(Source data)

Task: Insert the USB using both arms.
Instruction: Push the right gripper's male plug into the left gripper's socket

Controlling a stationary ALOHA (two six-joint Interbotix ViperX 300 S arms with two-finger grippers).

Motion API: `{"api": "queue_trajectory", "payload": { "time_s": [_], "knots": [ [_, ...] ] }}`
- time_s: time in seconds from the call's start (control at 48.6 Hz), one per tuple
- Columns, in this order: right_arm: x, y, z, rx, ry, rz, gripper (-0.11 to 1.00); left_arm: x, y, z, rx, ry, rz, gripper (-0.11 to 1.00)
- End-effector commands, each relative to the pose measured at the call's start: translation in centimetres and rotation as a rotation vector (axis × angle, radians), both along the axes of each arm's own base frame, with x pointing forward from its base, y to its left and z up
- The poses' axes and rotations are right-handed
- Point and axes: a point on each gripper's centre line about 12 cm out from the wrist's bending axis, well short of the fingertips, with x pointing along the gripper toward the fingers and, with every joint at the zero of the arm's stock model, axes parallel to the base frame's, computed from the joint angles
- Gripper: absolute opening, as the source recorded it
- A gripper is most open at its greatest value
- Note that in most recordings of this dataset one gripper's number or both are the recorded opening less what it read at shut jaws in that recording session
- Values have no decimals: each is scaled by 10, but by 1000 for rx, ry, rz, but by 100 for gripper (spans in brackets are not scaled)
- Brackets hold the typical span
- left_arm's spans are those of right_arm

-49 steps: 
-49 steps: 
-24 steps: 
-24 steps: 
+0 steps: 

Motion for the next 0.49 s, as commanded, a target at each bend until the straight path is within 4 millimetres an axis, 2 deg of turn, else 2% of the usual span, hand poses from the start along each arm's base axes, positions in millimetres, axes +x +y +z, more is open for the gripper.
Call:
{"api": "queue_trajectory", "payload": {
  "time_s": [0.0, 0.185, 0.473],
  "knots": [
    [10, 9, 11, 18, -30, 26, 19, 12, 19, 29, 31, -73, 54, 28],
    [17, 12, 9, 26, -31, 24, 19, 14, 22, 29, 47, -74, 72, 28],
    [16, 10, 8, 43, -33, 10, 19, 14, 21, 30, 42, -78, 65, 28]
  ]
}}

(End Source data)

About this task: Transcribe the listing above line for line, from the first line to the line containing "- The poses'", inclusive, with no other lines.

Answer space:
Task: Insert the USB using both arms.
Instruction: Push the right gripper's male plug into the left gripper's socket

Controlling a stationary ALOHA (two six-joint Interbotix ViperX 300 S arms with two-finger grippers).

Motion API: `{"api": "queue_trajectory", "payload": { "time_s": [_], "knots": [ [_, ...] ] }}`
- time_s: time in seconds from the call's start (control at 48.6 Hz), one per tuple
- Columns, in this order: right_arm: x, y, z, rx, ry, rz, gripper (-0.11 to 1.00); left_arm: x, y, z, rx, ry, rz, gripper (-0.11 to 1.00)
- End-effector commands, each relative to the pose measured at the call's start: translation in centimetres and rotation as a rotation vector (axis × angle, radians), both along the axes of each arm's own base frame, with x pointing forward from its base, y to its left and z up
- The poses' axes and rotations are right-handed

The answer has nothing more to it.